Jolyon le jeune explora la chambre du regard. Elle était singulièrement vaste et morne, décorée d'immenses natures mortes qu'il se rappelait avoir vues tout enfant. Des chiens endormis y appuyaient leur museau sur des bottes de carottes, d'oignons et des grappes de raisin. Cette maison était un « éléphant blanc », mais il ne pouvait se figurer son père moins grandement installé; et ceci encore lui semblait plein d'ironie.
Dans son fauteuil à pupitre le vieux Jolyon était assis, représentant accompli de sa famille, de sa classe, de ses dogmes, personnifiant l'ordre, la modération et l'esprit de propriété : un vieil homme si solitaire qu'il n'y en avait pas de plus solitaire dans Londres.
Il était assis là, dans l'ombre riche de la pièce, marionnette aux mains de grandes forces qui n'ont souci ni de la famille, ni des classes, ni des croyances, mais qui s'avancent comme des machines, d'un mouvement fatal, vers des fins incompréhensibles.

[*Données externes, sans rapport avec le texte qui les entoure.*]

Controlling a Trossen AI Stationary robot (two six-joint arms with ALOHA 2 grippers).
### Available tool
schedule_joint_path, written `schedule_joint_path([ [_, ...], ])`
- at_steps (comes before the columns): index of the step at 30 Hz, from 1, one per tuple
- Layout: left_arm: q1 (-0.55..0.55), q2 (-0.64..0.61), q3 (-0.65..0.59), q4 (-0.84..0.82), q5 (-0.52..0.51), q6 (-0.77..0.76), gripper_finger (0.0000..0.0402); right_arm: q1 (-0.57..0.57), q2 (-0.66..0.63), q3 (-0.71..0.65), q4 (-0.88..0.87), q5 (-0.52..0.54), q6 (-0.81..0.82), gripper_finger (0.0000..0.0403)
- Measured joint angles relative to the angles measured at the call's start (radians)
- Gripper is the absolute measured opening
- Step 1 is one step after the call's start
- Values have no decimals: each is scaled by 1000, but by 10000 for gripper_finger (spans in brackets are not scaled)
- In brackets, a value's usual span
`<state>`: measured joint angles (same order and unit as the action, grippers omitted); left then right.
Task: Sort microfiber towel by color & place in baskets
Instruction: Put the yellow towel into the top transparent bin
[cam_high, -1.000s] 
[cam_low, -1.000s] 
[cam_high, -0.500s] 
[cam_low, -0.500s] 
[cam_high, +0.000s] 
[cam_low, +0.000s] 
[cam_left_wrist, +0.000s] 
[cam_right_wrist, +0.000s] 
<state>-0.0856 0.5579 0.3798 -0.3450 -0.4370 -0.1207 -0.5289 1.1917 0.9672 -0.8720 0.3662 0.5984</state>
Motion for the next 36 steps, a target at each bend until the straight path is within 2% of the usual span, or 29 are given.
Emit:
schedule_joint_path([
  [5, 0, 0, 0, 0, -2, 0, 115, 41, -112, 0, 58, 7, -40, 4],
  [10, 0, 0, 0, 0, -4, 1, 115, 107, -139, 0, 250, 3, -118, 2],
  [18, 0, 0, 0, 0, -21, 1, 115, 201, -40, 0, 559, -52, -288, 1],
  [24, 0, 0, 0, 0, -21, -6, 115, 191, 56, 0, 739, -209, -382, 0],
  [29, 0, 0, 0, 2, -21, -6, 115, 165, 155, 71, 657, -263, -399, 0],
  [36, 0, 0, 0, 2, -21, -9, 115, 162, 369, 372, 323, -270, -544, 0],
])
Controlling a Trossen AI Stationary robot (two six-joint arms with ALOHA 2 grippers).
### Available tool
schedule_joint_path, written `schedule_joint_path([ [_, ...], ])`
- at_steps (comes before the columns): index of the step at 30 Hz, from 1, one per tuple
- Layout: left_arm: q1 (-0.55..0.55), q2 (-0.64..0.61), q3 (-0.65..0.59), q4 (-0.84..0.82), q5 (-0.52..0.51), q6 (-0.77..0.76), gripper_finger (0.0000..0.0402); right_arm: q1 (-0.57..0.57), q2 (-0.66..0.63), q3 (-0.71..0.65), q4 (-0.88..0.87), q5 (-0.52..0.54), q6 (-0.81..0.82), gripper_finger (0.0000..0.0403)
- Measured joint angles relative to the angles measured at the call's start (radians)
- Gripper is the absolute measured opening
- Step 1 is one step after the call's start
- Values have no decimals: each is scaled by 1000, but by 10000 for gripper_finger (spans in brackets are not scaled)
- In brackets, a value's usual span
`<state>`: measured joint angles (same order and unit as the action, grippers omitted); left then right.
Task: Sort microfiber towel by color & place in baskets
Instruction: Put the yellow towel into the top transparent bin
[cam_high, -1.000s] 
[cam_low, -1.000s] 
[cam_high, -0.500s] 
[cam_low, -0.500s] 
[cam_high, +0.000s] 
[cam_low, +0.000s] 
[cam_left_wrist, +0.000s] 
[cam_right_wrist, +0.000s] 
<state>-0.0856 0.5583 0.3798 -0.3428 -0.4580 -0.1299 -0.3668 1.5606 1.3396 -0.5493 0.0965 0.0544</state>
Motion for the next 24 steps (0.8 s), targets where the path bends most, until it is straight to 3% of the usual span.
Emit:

Telle était à ce moment l'impression de Jolyon le jeune, qui savait regarder les choses du dehors.
Pauvre vieux père! Telle serait donc sa fin, le but qu'il visait en conduisant sa vie avec une si magnifique modération : être seul, et vieillir de jour en jour, sans avoir une âme à qui parler!
A son tour, le vieux Jolyon regarda son fils. Il avait tant de choses à lui dire dont il n'avait pas pu parler depuis des années. Il lui aurait été impossible de confier sérieusement à June sa conviction que les terrains du Soho allaient monter de valeur; ses inquiétudes au sujet de cet extraordinaire silence de Pippin, le directeur de la « Société des Nouvelles Houillères » dont il avait lui-même si longtemps présidé le conseil; ou même d'examiner avec elle comment et par quel arrangement il pourrait le mieux éviter à ses héritiers le paiement des droits de succession.
Sous l'influence d'une tasse de thé qu'il remuait indéfiniment avec sa cuillère, il se mit enfin à parler.